By contrast, copper is produced mainly in the developing countries of Chile, Peru, Congo, Zambia and Russia. China is a net exporter of aluminum but an importer of copper. China had been building copper stockpiles but apparently that has slowed, along with China's slackened growth. The premium paid for copper on the Shanghai market over the London Metal Exchange was $85 a ton at the end of January, down from $160 a year earlier.
Copper output in developed countries has been restrained by falling prices, except in the U.S. and Australia, where output has risen because the marginal cost of production is even lower than market prices. Copper inventories are rising as output grows in Chile, China, Russia and other countries. In Chile, the world’s largest copper producer, stocks rose by 170,000 tons in the second half of 2014, the highest in a decade except for a brief spurt in 2013.
Copper is used in almost every manufactured product, from plumbing fixtures to autos to machinery. Some 56 percent goes into electrical equipment and construction, which are weakening as China's economy shifts from an emphasis on manufactured exports, infrastructure and construction to consumer spending and services.
Since copper is traded in dollars, the strong greenback makes it more expensive for non-U.S. buyers, putting more downward pressure on prices. At the same time, since about 93 percent of copper is produced outside the U.S., labor and other production costs are dropping in dollar terms, encouraging yet more output.

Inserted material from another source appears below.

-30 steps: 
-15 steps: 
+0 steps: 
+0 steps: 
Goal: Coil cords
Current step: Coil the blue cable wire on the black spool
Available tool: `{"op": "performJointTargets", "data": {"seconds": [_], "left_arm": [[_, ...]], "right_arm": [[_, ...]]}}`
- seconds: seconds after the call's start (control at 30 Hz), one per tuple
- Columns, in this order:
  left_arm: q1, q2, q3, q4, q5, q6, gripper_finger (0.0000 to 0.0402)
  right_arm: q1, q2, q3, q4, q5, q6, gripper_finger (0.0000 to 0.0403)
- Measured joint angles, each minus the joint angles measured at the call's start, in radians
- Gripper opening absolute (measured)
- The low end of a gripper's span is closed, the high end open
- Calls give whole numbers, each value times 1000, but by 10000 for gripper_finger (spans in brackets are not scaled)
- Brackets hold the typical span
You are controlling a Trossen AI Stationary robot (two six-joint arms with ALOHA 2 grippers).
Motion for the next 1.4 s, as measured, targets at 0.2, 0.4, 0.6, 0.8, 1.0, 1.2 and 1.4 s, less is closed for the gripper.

The upshot is that about 20 percent of mined copper worldwide is unprofitable at current prices. A global copper surplus is likely this year, the first since 2009, with supply exceeding demand by 500,000 tons, or 2 percent of annual refined production, according to Goldman Sachs. The International Copper Study Group, made up of copper-producing and consuming countries, says demand will rise just 1.1 percent this year while output jumps 4.3 percent.
In an atmosphere of falling commodity prices, copper will probably continue to be weak; it's a favorite short in portfolios I manage. The lower the price of copper, the more developing economies must produce and export to get the same number of dollars to service their foreign debts. And the more they export, the more the downward pressure on copper prices. That forces them to produce and export even more, in a self-reinforcing downward spiral. Look out below.